In order to come closer to NATO's demands, the Danish government has after intense deliberation and fine-tuning reached an agreement on a defence budget increase, putting the total defence expenditure until 2023 at DKK 26.5 billion ($4 billion), the newspaper Berlingske reported.
The hike dubbed "new money" comes on top of the DKK 57 billion ($8.7 billion) that Denmark pledged to spend on the purchase of F-35 fighter jets over the course of the next three decades.
Danish Defence minister Claus Hjort Frederiksen of the centre-right Venstre party admitted that the massive DKK 4.5 billion ($690 million) hike is a result of relentless pressure from Donald Trump, who has long been pushing for NATO members to open up their wallets and increase their defence expenditure instead of solely relying on the US.
"This objective has been long-known. But it's no secret that the pressure on NATO members reached turbo mode after Trump's arrival", Hjort Frederiksen told Berlingske.
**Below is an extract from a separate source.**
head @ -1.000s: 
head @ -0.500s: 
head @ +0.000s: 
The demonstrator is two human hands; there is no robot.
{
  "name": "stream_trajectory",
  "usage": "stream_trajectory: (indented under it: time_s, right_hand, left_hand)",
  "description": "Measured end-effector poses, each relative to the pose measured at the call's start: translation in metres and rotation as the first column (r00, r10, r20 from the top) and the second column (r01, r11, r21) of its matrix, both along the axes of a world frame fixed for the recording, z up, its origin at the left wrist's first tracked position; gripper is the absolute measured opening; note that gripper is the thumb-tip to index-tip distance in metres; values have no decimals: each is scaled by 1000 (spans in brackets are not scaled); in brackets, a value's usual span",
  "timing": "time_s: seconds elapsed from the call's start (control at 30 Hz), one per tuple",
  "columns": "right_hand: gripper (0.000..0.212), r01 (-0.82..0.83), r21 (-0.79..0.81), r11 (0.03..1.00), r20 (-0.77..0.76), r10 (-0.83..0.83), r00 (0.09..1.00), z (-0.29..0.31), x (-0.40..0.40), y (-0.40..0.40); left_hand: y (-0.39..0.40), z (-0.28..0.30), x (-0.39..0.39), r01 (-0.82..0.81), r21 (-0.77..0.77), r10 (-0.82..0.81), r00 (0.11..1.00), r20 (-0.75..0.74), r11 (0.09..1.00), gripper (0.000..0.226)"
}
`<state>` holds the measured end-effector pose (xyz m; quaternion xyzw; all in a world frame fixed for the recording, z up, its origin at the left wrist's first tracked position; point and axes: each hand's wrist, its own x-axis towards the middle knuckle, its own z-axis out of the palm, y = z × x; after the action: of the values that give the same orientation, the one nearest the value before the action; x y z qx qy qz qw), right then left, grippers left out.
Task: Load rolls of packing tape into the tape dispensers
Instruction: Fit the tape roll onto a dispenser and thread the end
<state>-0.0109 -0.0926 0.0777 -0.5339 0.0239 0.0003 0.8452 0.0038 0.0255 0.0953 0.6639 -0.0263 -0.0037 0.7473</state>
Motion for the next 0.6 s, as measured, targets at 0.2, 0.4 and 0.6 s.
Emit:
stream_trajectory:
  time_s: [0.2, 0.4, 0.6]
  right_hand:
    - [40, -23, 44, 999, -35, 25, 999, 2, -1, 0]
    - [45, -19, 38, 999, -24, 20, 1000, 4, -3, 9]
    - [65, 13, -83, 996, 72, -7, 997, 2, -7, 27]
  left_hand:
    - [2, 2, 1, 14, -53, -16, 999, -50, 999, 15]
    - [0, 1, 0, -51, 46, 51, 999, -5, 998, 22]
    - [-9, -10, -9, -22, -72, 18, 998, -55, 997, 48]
The plan has garnered the support of the opposition parties. Former Danish Foreign Minister Martin Lidegaard of the Social Left Party supported the hike, despite calling it a "strange signal".
"European countries are basically sending a strange signal that they are giving up to an American president who does not hesitate to question the entire alliance. That said, I acknowledge that Denmark is under pressure", Lidegaard said.
According to Lidegaard, the money should be used on cybersecurity and efforts in the Arctic.
However, despite the massive hike, Denmark still falls short of meeting NATO's target of 2 percent of the GDP. Even with the budget increase, its defence expenditure amounts to only 1.5 percent.
Admittedly, meeting this demand became a key goal for the Danish government for fear that Copenhagen may be left in a vulnerable situation following Germany's announcement to bring its defence spending to 1.5 percent. Claus Hjort Frederiksen compared Denmark to Germany, Norway and the Netherlands in "having roughly the same social structure and solid economy".
"It's been important for us not to stick out in a negative way", Hjort Frederiksen explained.
Denmark's military spending has long revolved at around 1.2 percent of the GDP, having dropped since the late Cold War-era, when it was above 2 percent.